Una indagine nata dall'osservazione di un via vai ha permesso di scoprire un negozio abusivo con marchi falsificati come Nike, Louis Vuitton e Gucci

L’intervento congiunto del Comando Provinciale della Guardia di Finanza di Milano e della Polizia Locale di Paderno Dugnano ha portato alla scoperta di un’attività commerciale illecita all’interno di un appartamento del quartiere Villaggio Ambrosiano. Gli agenti, insospettiti da un continuo andirivieni di persone, hanno trasformato l’osservazione in un’azione operativa che ha svelato un vero e proprio punto vendita non autorizzato dove venivano commercializzati capi contraffatti.

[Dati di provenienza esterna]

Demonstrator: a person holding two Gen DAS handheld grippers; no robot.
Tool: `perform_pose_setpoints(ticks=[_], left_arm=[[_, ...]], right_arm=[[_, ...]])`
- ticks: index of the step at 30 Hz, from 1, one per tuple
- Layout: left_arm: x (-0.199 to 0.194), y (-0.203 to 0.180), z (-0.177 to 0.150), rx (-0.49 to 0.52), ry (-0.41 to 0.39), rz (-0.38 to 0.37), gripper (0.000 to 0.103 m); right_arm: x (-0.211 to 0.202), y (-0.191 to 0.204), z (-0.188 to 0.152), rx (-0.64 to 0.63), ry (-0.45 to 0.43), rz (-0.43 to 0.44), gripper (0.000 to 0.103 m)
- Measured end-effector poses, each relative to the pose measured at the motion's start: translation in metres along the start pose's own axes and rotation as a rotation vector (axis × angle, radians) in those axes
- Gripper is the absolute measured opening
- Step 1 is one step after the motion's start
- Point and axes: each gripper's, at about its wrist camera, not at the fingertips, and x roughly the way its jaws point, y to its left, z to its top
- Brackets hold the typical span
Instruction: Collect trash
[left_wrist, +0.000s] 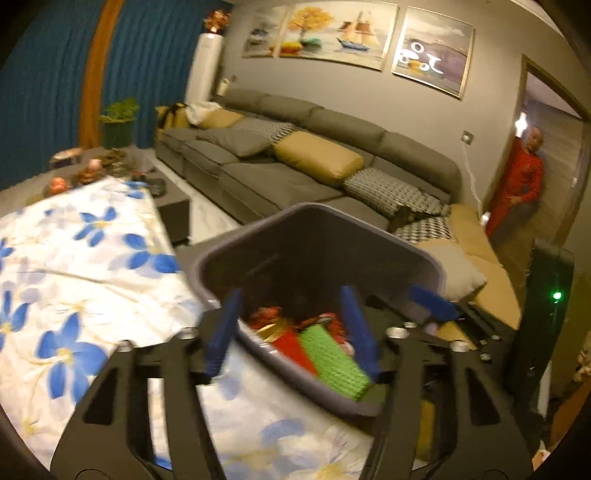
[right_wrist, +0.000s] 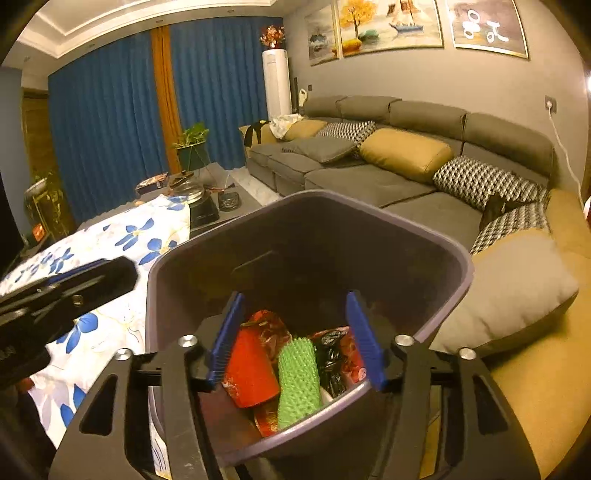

Al termine dell’intervento sono stati posti sotto sequestro in totale 1.557 articoli tra scarpe, cappelli, pantaloni e altri indumenti recanti marchi contraffatti. Nel retrobottega sono inoltre emersi strumenti e materiali utilizzati per completare la falsificazione: etichette false, fregi pronti all’applicazione e accessori impiegati per rendere i prodotti più verosimili.
Come è nata l’indagine
L’attività investigativa è partita dall’osservazione di una rete di movimenti sospetti attorno a un’abitazione privata, pratica che rientra nelle normali attività di controllo del territorio svolte dalla Guardia di Finanza e dalla Polizia Locale. Gli operatori hanno raccolto elementi che hanno confermato l’uso dell’appartamento come spazio di vendita: appuntamenti, consegne e il ricorrente ingresso di clienti. Questo quadro investigativo ha giustificato il successivo intervento sul posto, che ha consentito di accertare la natura commerciale e abusiva della struttura, trasformata in un punto di commercio senza autorizzazioni.
Segni distintivi del negozio abusivo
Durante il sopralluogo, gli agenti hanno rilevato le caratteristiche tipiche di un’attività di contraffazione su piccola scala: prodotti esposti e confezionati per la vendita, scaffalature improvvisate e materiale per la falsificazione. Tra i capi sequestrati sono stati identificati articoli recanti nomi di griffe note come Nike, Louis Vuitton e Gucci, segnale di una strategia commerciale basata sulla notorietà dei brand per attrarre acquirenti a basso costo.
Il materiale rinvenuto e le conseguenze legali
Nel retrobottega sono stati trovati numerosi elementi impiegati nel ciclo illecito di produzione e vendita: fregi, etichette e strumenti per l’applicazione di marchi apocrifi. L’insieme delle evidenze ha portato al sequestro dei 1.557 articoli e alla denuncia di una persona alla Procura della Repubblica presso il Tribunale di Monza. L’azione mira non solo a interrompere l’attività illegale, ma anche a tutelare il mercato e gli operatori economici che rispettano le norme.
Impatto sul mercato e azioni future
Il contrasto alla contraffazione ha ricadute importanti: oltre al danno per i titolari dei marchi e per i consumatori, la vendita di prodotti falsi altera la concorrenza tra imprese. Le forze dell’ordine sottolineano come la sinergia tra organi di controllo locali e reparti specializzati consenta interventi rapidi ed efficaci. Le autorità proseguiranno le verifiche per individuare eventuali filiere più ampie e per recuperare l’intero flusso economico legato all’attività scoperta.
Informazione e presunzione di non colpevolezza
La diffusione delle notizie relative all’operazione è avvenuta nel rispetto delle norme procedurali e con l’autorizzazione della Procura competente. Le comunicazioni ufficiali ribadiscono la presunzione di non colpevolezza della persona denunciata fino a eventuale condanna definitiva. Tuttavia, il sequestro dei beni e la denuncia costituiscono un passo importante per interrompere l’illegalità e riaffermare la legalità commerciale nel territorio di Paderno Dugnano.
Chi beneficia dell’intervento
L’azione ha ricadute positive per i consumatori, che vedono ridursi l’offerta di prodotti potenzialmente pericolosi o di scarsa qualità, e per gli operatori economici onesti, che possono competere in un mercato più corretto. Il caso rappresenta un esempio concreto di come il controllo del territorio e la collaborazione tra forze dell’ordine possano contrastare fenomeni diffusi come la vendita di prodotti contraffatti.